A bit of a busman’s holiday for me. The Invisible Dot put on a fantastic selection of shows at their new-ish Kings Cross venue. It’s definitely a cooler place than The Stand, but inside was extremely cramped and I couldn’t have lasted more than an hour; it might be hipper but as a space for comedy it was very Fringey and not a patch on The Stand.
Adam Buxton was doing a Fringe work in progress, it’s what you’d hope an Adam Buxton show would be, and well worth checking out when it hits the road.
Random fact: Adam rocked up to the club on a bright pink Brompton.
Expect to queue at this first come, first served rustic, hip eatery in Hoxton, but boy is it worth it. They’ve got a phenomenal selection of delicious, fresh breakfast food of every description at decent prices. We took my sister and her husband to be on the Saturday and enjoyed it so much we went back the following day.

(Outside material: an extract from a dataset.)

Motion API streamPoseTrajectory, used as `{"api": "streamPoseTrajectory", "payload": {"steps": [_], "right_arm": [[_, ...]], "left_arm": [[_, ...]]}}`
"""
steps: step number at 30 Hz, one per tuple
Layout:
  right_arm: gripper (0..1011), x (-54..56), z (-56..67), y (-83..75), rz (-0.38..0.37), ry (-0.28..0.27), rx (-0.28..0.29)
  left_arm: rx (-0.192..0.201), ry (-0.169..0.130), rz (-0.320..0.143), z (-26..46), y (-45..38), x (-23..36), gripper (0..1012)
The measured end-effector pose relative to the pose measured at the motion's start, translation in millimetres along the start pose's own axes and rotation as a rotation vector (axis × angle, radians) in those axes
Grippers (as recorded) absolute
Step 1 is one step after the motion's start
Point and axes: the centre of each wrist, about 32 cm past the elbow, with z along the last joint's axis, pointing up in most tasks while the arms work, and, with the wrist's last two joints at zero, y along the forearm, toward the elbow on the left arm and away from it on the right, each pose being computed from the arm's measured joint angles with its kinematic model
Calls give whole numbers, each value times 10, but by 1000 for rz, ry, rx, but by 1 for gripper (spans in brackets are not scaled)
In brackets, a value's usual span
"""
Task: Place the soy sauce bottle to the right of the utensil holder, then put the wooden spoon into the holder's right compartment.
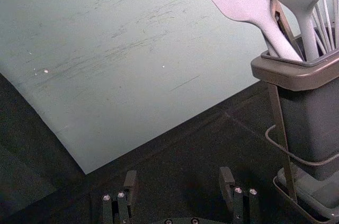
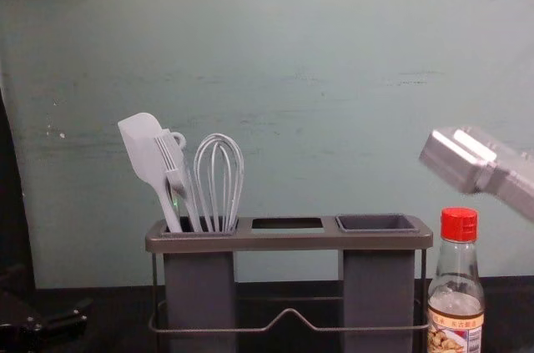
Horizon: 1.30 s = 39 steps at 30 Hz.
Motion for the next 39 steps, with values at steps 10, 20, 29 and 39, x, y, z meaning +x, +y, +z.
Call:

We went for the works, bacon, sausage, french toast, pancakes, etc, etc. Mrs Dave said that the eggs florentine was perfect. Go on, treat yourself.
I love a bit of outsider art, but wasn’t really familiar with the Japanese stuff, so this was quite exciting. They’ve a cracking selection of the great and the good of the scene, ranging from drawings on a par with my daughter’s rather leftfield creations to some absolutely stunning pieces that are all the more amazing as these artists are completely self taught and do it primarily for the love of art.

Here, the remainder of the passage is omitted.